Student Question
What are some examples of metaphor in Barbara Ehrenreich's Nickel and Dimed?
Quick answer:
While Nickel and Dimed is primarily a straightforward account, Barbara Ehrenreich uses a few metaphors to highlight the challenges of low-wage work. For example, she likens the "service ethic" to a "shot of oxytocin," suggesting an involuntary drive to care about her job despite its difficulties. She also contrasts her real-life waitressing struggles with Lily Tomlin's comedic skits, implying that real work demands much more focus and cannot be "skated through."

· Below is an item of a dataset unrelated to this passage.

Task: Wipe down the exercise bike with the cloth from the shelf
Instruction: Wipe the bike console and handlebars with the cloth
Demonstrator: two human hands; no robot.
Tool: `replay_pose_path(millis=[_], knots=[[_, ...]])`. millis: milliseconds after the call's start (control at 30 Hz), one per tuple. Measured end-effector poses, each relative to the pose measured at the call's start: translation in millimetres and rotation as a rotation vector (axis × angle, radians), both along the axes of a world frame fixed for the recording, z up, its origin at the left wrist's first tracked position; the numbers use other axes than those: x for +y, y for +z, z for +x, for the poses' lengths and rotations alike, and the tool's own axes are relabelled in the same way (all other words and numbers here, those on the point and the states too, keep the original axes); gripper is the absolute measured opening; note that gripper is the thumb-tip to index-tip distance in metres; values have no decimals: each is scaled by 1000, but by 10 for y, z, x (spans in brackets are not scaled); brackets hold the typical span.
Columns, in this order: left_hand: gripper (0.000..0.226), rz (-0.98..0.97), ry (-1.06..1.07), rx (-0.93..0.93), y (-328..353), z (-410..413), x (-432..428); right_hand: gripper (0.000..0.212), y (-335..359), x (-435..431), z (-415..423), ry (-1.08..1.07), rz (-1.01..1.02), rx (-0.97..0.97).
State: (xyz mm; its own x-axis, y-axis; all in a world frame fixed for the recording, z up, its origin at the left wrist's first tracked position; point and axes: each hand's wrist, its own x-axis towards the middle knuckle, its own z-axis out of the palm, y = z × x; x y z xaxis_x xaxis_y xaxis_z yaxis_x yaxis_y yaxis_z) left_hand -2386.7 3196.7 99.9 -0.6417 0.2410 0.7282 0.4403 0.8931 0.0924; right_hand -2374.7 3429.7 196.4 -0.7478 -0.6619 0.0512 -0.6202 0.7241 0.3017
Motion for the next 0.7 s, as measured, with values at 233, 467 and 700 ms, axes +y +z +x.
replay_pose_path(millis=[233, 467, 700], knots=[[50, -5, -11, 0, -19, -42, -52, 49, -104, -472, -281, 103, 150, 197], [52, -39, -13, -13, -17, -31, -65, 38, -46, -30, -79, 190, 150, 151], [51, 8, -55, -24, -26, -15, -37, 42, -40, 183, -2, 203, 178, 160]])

Because it is a journalistic account of her experiences, Barbara Ehrenreich does not use many metaphors in Nickel and Dimed. The book's literary style is personal and intimate, rather than dry and scientific, but it still is a fairly simple event-by-event account. The few examples of metaphor occur serve mostly to underline the hardship of working minimum wage.
Early in the book, Ehrenreich comments:
The whole thing would be a lot easier if I could just skate through it like Lily Tomlin in one of her waitress skits... After a few days at Hearthside, I feel the service ethic kick in like a shot of oxytocin, the nurturance hormone.
(Ehrenreich, Nickel and Dimed, Google Books)
Lily Tomlin used her waitress experience to perform comedy routines, and since these are played for laughs, the experience itself seems easier. Ehrenreich's real-life waitressing is much harder and requires a great deal of concentration and focus; she cannot "skate through it" by doing the bare minimum. Comparing the "service ethic" to oxytocin, which is a hormone indicated in maternal behavior, is both a reference to her gender -- women secrete more oxytocin in men -- and to pride in her job. She mentions her father, who raised his family from the copper mines and taught her to overachieve; in this case, as if artificially injected to care about the job. The necessity of working well and earning money is stronger than her dislike of the job.